In this paper, I first explain the difference between sovereign and discipline power. I will then examine how disciplinary power is exercised in the Silicon Valley Children's Shelter.

3 comments:

  1. Michel Foucault: Sovereign and Disciplinary Power

    Foucault characterizes two aspects of power, sovereign and disciplinary, that demonstrate how power is a crucial force in society. These two types of power exemplify forms of punishment that have changed overtime. Sovereign power operates through grotesque, painful, public, organized, and passionate brutality carried out by an executioner in order to instill fear among individuals (1-6). By doing so, punishment acts on the body exercising power through repression. The visibility of this spectacle displays how power conveys horror. The fear produced by the punishment keeps individuals from challenging the king’s authority. In sovereign power, ascending individualism calls for people to gaze up to the individual of sovereign power. With the progress of human nature, Foucault then explains how punishment moves away from punishing the body to the more interior part of society of individualization. Disciplinary power thus becomes the new regime of power.
    Moreover, disciplinary power operates within a privatized, passive, dispassionate, and a calculated form of punishment. Disciplinary power acts on the soul in order to discipline the body (24). It takes a restitutive approach by functioning to correct, restore, and rehabilitate the individual (10). The focus is therefore on the individuality of the subordinate by descending individualism. Regulating all institutions in society is provided by surveillance. Whether it is the student in the classroom or the patient in the hospital, individuals are constantly observed. There are three necessary conditions of disciplinary power; hierarchical observation, normalizing judgment, and examination. People are observed to ensure norms, to evaluate failure to perform according a norm, and to punish in order to correct them (183). Examinations are used to assess and embody a knowledge which can ultimately exercise power over individuals (187).
    The Silicon Valley Children’s Shelter exercises disciplinary power throughout the institution. The architectural structure of the shelter facilitates hierarchical observation within its spatial design. Enclosed in the gates of the shelter are several offices, cottages, a cafeteria, and a school. The cottages on the left side consist of the misbehaving children, whereas on the right are the behaving children, and close to the office are the cottages for babies. The building is shaped in a way that if one were to stand in the middle of the shelter, it is possible to view the entire vicinity. There is only one entrance and one exit door at the front of a locked office which the children are not allowed to cross. Cameras are present in almost every corner of the shelter, and the children are always observed. The surveillance upholds a power to keep the children under control and disciplined. As a former foster youth who lived at the Shelter, I often felt the presence of a faceless gaze. Many children possessed similar feelings that we were constantly being watched inside the cottages because of the thought of the numerous cameras outside. The idea of being watched was able to induce a type of fear that continues to regulate the shelter.
    Since shelter school is temporary for some children, order is maintained in a specific way.
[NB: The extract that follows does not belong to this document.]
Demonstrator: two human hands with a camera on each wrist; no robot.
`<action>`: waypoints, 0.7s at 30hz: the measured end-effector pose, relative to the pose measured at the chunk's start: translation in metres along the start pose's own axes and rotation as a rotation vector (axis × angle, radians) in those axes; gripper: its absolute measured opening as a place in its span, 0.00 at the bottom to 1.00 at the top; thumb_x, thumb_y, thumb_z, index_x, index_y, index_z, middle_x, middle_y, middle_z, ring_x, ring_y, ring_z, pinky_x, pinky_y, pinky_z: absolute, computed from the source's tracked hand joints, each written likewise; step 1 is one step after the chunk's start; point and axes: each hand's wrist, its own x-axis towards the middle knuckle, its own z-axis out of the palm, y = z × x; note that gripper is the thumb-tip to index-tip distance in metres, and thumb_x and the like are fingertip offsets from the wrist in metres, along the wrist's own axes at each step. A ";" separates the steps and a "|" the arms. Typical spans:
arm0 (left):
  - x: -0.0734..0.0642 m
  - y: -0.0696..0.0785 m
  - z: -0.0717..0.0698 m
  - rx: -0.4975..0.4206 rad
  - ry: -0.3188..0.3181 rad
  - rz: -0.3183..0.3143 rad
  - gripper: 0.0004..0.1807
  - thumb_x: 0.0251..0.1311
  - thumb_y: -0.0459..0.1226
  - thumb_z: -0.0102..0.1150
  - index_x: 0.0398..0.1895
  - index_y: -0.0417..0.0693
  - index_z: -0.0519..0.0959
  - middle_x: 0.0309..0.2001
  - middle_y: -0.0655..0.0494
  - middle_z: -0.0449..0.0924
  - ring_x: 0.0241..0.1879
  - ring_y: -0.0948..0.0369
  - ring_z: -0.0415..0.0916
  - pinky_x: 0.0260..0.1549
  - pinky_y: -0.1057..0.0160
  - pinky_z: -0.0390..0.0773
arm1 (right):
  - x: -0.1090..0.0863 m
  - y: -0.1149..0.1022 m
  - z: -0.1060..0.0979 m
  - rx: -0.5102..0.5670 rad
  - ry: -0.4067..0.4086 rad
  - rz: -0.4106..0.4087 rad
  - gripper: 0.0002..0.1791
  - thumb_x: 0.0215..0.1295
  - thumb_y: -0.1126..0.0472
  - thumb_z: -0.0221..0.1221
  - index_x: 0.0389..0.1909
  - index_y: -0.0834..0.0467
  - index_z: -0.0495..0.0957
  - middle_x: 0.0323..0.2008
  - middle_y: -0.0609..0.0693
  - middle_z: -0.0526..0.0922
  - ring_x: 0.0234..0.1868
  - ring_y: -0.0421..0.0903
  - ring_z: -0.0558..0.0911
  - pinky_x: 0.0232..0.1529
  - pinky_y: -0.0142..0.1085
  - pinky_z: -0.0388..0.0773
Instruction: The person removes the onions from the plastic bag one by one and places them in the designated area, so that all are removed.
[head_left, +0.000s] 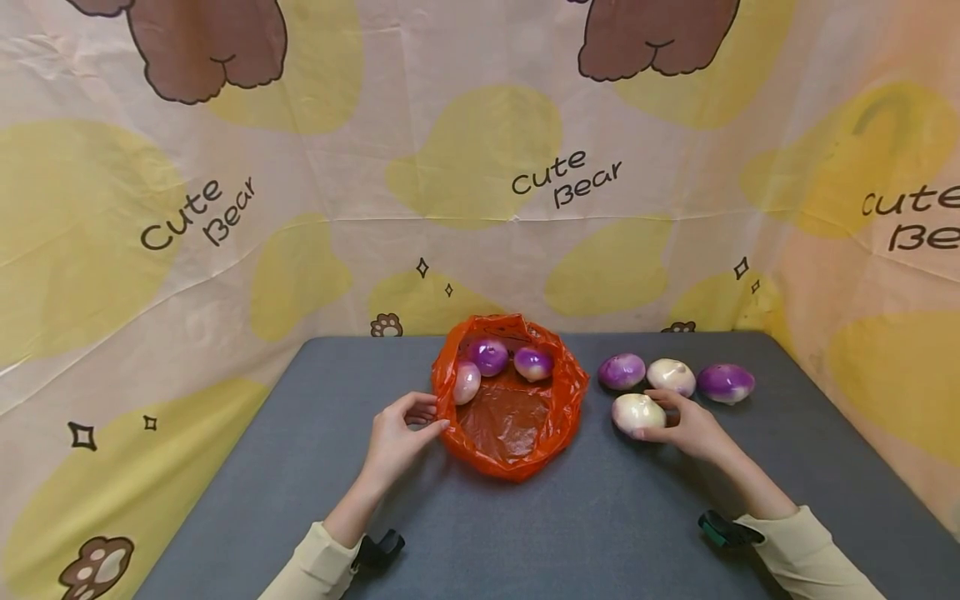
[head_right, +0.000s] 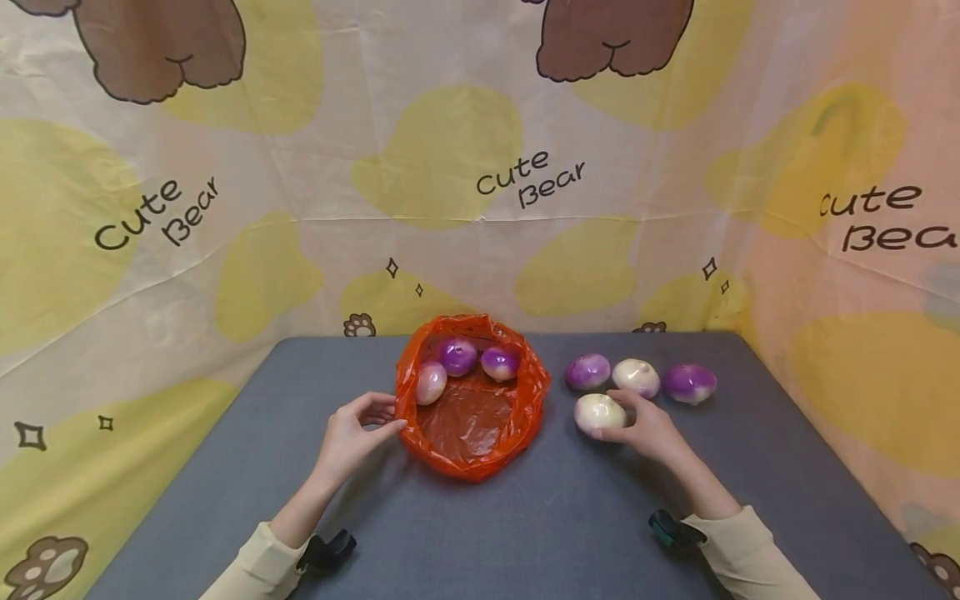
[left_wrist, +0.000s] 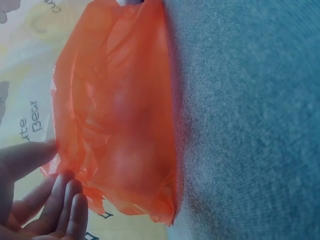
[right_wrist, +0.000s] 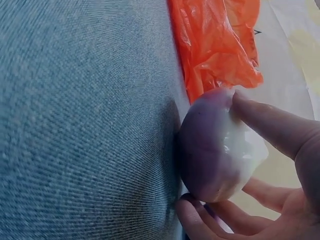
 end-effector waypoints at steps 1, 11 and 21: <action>0.000 0.000 0.000 0.001 0.000 -0.002 0.16 0.47 0.37 0.73 0.40 0.49 0.81 0.35 0.54 0.82 0.35 0.60 0.79 0.42 0.55 0.82 | 0.000 0.001 0.000 0.005 0.002 0.001 0.39 0.52 0.50 0.69 0.60 0.67 0.68 0.57 0.68 0.74 0.54 0.66 0.76 0.49 0.55 0.76; 0.000 0.001 0.000 0.009 -0.003 -0.007 0.16 0.47 0.37 0.73 0.40 0.49 0.81 0.35 0.55 0.82 0.35 0.60 0.79 0.42 0.54 0.82 | 0.002 0.003 0.005 0.082 -0.010 -0.024 0.37 0.53 0.53 0.69 0.60 0.67 0.69 0.58 0.67 0.73 0.54 0.64 0.77 0.51 0.54 0.76; 0.000 0.001 0.001 0.012 0.007 0.003 0.16 0.47 0.37 0.73 0.41 0.48 0.81 0.35 0.54 0.82 0.35 0.59 0.79 0.41 0.54 0.82 | 0.002 0.005 0.005 0.089 -0.024 -0.035 0.38 0.52 0.54 0.69 0.60 0.69 0.66 0.57 0.70 0.73 0.57 0.66 0.74 0.53 0.55 0.74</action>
When a student misbehaves or does not perform well, the teacher speaks to the child privately and refers them to counseling if necessary. Children who forget their homework are punished by having to do extra work on their own time. The purpose of the punishment is to proactively rehabilitate the child, to correct, and enhance their individualization. The children also act on certain norms, for example, to behave in a way that will help them get out of the shelter. The children are placed accordingly and organized in a specific manner, misbehaved children are confined to a separate cottage, they receive their meals last, and they have fewer privileges than the behaved children. The children are examined by the individuals at the shelter and by social workers, therefore their behavior, good or bad, is reported in an actual case. This documentation contains both knowledge and power that can be used for or against the child.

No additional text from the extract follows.